■ Exercise goal ■
Leaving the images aside, transcribe all the data below exactly.

■ Record set ■
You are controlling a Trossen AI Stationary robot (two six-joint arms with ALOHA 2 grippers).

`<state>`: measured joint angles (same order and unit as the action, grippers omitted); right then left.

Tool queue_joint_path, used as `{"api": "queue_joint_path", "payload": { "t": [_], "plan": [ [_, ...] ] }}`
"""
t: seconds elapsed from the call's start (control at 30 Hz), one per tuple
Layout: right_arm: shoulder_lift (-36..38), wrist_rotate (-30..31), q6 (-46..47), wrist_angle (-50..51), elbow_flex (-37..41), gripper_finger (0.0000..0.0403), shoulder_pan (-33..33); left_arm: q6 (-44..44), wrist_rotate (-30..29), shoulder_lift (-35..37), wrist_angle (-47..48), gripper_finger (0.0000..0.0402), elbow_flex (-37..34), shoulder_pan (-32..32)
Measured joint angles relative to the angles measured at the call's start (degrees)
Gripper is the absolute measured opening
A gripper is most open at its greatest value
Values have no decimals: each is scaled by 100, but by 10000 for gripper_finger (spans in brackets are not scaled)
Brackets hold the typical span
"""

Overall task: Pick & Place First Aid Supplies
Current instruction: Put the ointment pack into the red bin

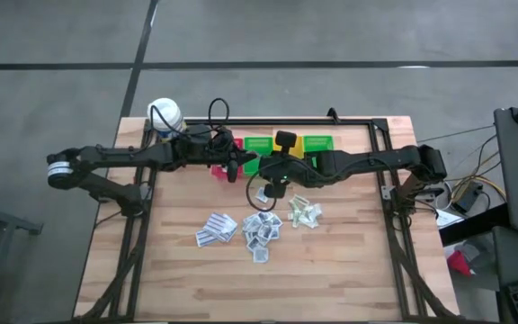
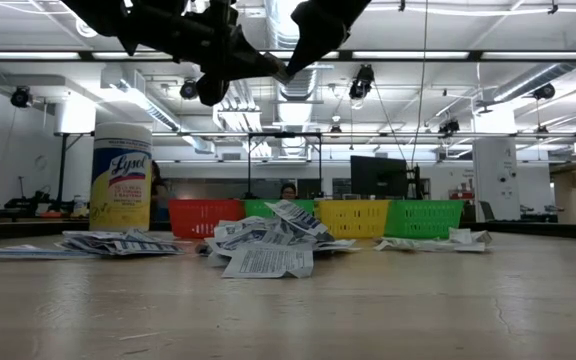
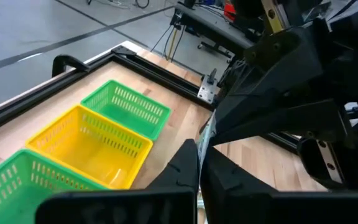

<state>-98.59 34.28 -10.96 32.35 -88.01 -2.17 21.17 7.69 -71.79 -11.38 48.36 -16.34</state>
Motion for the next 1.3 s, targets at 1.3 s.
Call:
{"api": "queue_joint_path", "payload": {
  "t": [1.3],
  "plan": [
    [72, -588, 517, 1579, 7, 138, 329, 300, -1744, 3, 1724, 0, 11, -203]
  ]
}}
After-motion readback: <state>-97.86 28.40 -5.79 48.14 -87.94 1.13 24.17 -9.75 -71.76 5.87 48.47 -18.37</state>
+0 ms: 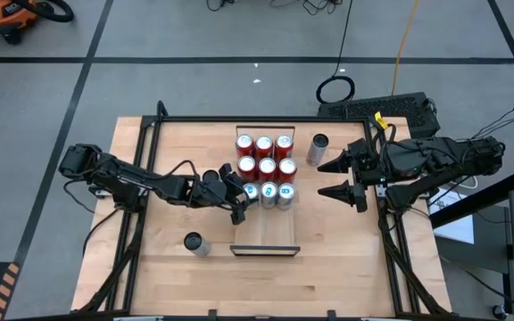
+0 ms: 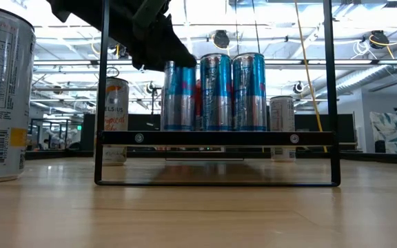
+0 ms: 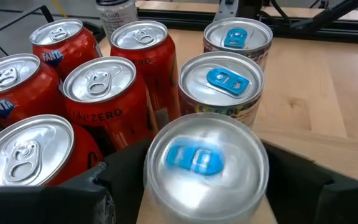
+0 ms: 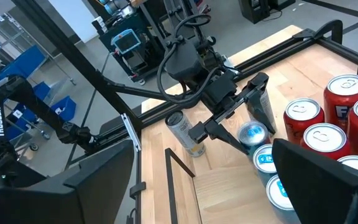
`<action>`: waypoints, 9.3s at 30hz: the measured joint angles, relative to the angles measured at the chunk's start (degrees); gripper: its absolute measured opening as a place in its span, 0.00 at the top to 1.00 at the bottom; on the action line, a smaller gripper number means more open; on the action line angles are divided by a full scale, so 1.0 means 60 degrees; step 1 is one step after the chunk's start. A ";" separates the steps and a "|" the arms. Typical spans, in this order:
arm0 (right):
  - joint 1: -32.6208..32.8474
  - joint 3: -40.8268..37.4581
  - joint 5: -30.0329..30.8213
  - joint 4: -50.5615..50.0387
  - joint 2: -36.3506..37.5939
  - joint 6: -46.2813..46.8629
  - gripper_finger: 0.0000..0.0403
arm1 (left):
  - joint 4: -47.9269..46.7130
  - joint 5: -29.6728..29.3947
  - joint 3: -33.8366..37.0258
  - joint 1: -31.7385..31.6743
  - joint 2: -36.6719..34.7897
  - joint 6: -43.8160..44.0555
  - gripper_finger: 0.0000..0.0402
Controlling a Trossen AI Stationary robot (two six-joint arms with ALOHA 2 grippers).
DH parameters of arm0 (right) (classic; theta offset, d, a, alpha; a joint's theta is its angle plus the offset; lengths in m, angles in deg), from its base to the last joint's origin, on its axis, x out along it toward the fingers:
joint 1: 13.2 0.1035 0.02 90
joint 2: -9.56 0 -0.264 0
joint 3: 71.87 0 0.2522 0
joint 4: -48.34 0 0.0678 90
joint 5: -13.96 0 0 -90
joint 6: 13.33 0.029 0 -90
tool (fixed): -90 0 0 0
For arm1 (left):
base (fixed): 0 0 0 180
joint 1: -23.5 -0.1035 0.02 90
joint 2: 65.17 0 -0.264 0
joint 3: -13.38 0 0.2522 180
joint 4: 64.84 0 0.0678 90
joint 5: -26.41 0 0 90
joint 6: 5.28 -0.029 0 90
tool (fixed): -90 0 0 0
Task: Place canned beverage on shelf
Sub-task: Put the blue soda can on the shelf aligned with the other blue soda can, then put the top white yellow soda can on the shelf
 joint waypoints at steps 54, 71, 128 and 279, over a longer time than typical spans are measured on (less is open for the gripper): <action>0.0004 0.0015 0.0244 -0.0069 -0.0316 0.0314 0.11 | -0.2161 0.0418 0.0000 0.0867 0.0135 0.2254 0.76; -0.0001 0.0007 -0.0660 0.0408 -0.1770 0.0165 0.16 | -0.2989 0.1023 -0.0668 0.1009 -0.0730 0.2732 0.78; -0.2634 0.0499 -0.2768 0.1421 -0.6306 -0.2441 1.00 | -0.4125 0.0460 -0.1060 0.0204 -0.1137 0.3260 0.78; -0.9398 -0.0987 -0.4954 -0.3277 -0.1790 -0.8607 0.24 | -0.8593 -0.0119 -0.4550 -0.1215 -0.1413 0.5226 0.59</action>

■ Exercise answer ■
You are controlling a Trossen AI Stationary robot (two six-joint arms with ALOHA 2 grippers).

`<state>`: measured joint angles (same order and unit as the action, grippers omitted); right then left.

Tool queue_joint_path, used as `{"api": "queue_joint_path", "payload": { "t": [_], "plan": [ [_, ...] ] }}`
"""
t: seconds elapsed from the call's start (control at 30 Hz), one per tuple
Layout: right_arm: shoulder_lift (-36..38), wrist_rotate (-30..31), q6 (-46..47), wrist_angle (-50..51), elbow_flex (-37..41), gripper_finger (0.0000..0.0403), shoulder_pan (-33..33); left_arm: q6 (-44..44), wrist_rotate (-30..29), shoulder_lift (-35..37), wrist_angle (-47..48), gripper_finger (0.0000..0.0402), elbow_flex (-37..34), shoulder_pan (-32..32)
Measured joint angles relative to the angles measured at the call's start (degrees)
Gripper is the absolute measured opening
A gripper is most open at its greatest value
Values have no decimals: each is scaled by 100, but by 10000 for gripper_finger (spans in brackets are not scaled)
Brackets hold the typical span
"""

Overall task: Pick & Place First Aid Supplies
Current instruction: Put the ointment pack into the red bin


<state>-98.59 34.28 -10.96 32.35 -88.01 -2.17 21.17 7.69 -71.79 -11.38 48.36 -16.34</state>
Motion for the next 1.3 s, targets at 1.3 s.
Call:
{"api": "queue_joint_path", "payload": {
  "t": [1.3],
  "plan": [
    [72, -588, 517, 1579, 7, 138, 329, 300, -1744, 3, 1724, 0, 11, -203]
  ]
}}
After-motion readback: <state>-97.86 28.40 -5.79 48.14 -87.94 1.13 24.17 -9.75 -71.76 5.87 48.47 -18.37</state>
+0 ms: 
+0 ms: 
+0 ms: 
+0 ms: 
`<action>`: waypoints, 9.3s at 30hz: the measured joint angles, relative to the angles measured at the chunk's start (degrees); gripper: its absolute measured opening as a place in its span, 0.00 at the top to 1.00 at the bottom; on the action line, a smaller gripper number means more open; on the action line angles are divided by a full scale, so 1.0 means 60 degrees; step 1 is one step after the chunk's start. A ";" separates the steps and a "|" the arms. Typical spans, in this order:
arm0 (right):
  - joint 1: -32.6208..32.8474
  - joint 3: -40.8268..37.4581
  - joint 5: -30.0329..30.8213
  - joint 4: -50.5615..50.0387
  - joint 2: -36.3506..37.5939
  - joint 6: -46.2813..46.8629
  - gripper_finger: 0.0000..0.0403
arm1 (left):
  - joint 4: -47.9269..46.7130
  - joint 5: -29.6728..29.3947
  - joint 3: -33.8366..37.0258
  - joint 1: -31.7385..31.6743
  - joint 2: -36.6719..34.7897
  - joint 6: -43.8160..44.0555
  - gripper_finger: 0.0000..0.0402
Controlling a Trossen AI Stationary robot (two six-joint arms with ALOHA 2 grippers).
DH parameters of arm0 (right) (classic; theta offset, d, a, alpha; a joint's theta is its angle plus the offset; lengths in m, angles in deg), from its base to the last joint's origin, on its axis, x out along it toward the fingers:
joint 1: 13.2 0.1035 0.02 90
joint 2: -9.56 0 -0.264 0
joint 3: 71.87 0 0.2522 0
joint 4: -48.34 0 0.0678 90
joint 5: -13.96 0 0 -90
joint 6: 13.33 0.029 0 -90
tool (fixed): -90 0 0 0
For arm1 (left):
base (fixed): 0 0 0 180
joint 1: -23.5 -0.1035 0.02 90
joint 2: 65.17 0 -0.264 0
joint 3: -13.38 0 0.2522 180
joint 4: 64.84 0 0.0678 90
joint 5: -26.41 0 0 90
joint 6: 5.28 -0.029 0 90
tool (fixed): -90 0 0 0
Task: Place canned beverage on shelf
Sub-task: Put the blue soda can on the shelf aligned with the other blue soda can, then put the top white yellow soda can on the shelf
 joint waypoints at steps 54, 71, 128 and 279, over a longer time than typical spans are measured on (less is open for the gripper): <action>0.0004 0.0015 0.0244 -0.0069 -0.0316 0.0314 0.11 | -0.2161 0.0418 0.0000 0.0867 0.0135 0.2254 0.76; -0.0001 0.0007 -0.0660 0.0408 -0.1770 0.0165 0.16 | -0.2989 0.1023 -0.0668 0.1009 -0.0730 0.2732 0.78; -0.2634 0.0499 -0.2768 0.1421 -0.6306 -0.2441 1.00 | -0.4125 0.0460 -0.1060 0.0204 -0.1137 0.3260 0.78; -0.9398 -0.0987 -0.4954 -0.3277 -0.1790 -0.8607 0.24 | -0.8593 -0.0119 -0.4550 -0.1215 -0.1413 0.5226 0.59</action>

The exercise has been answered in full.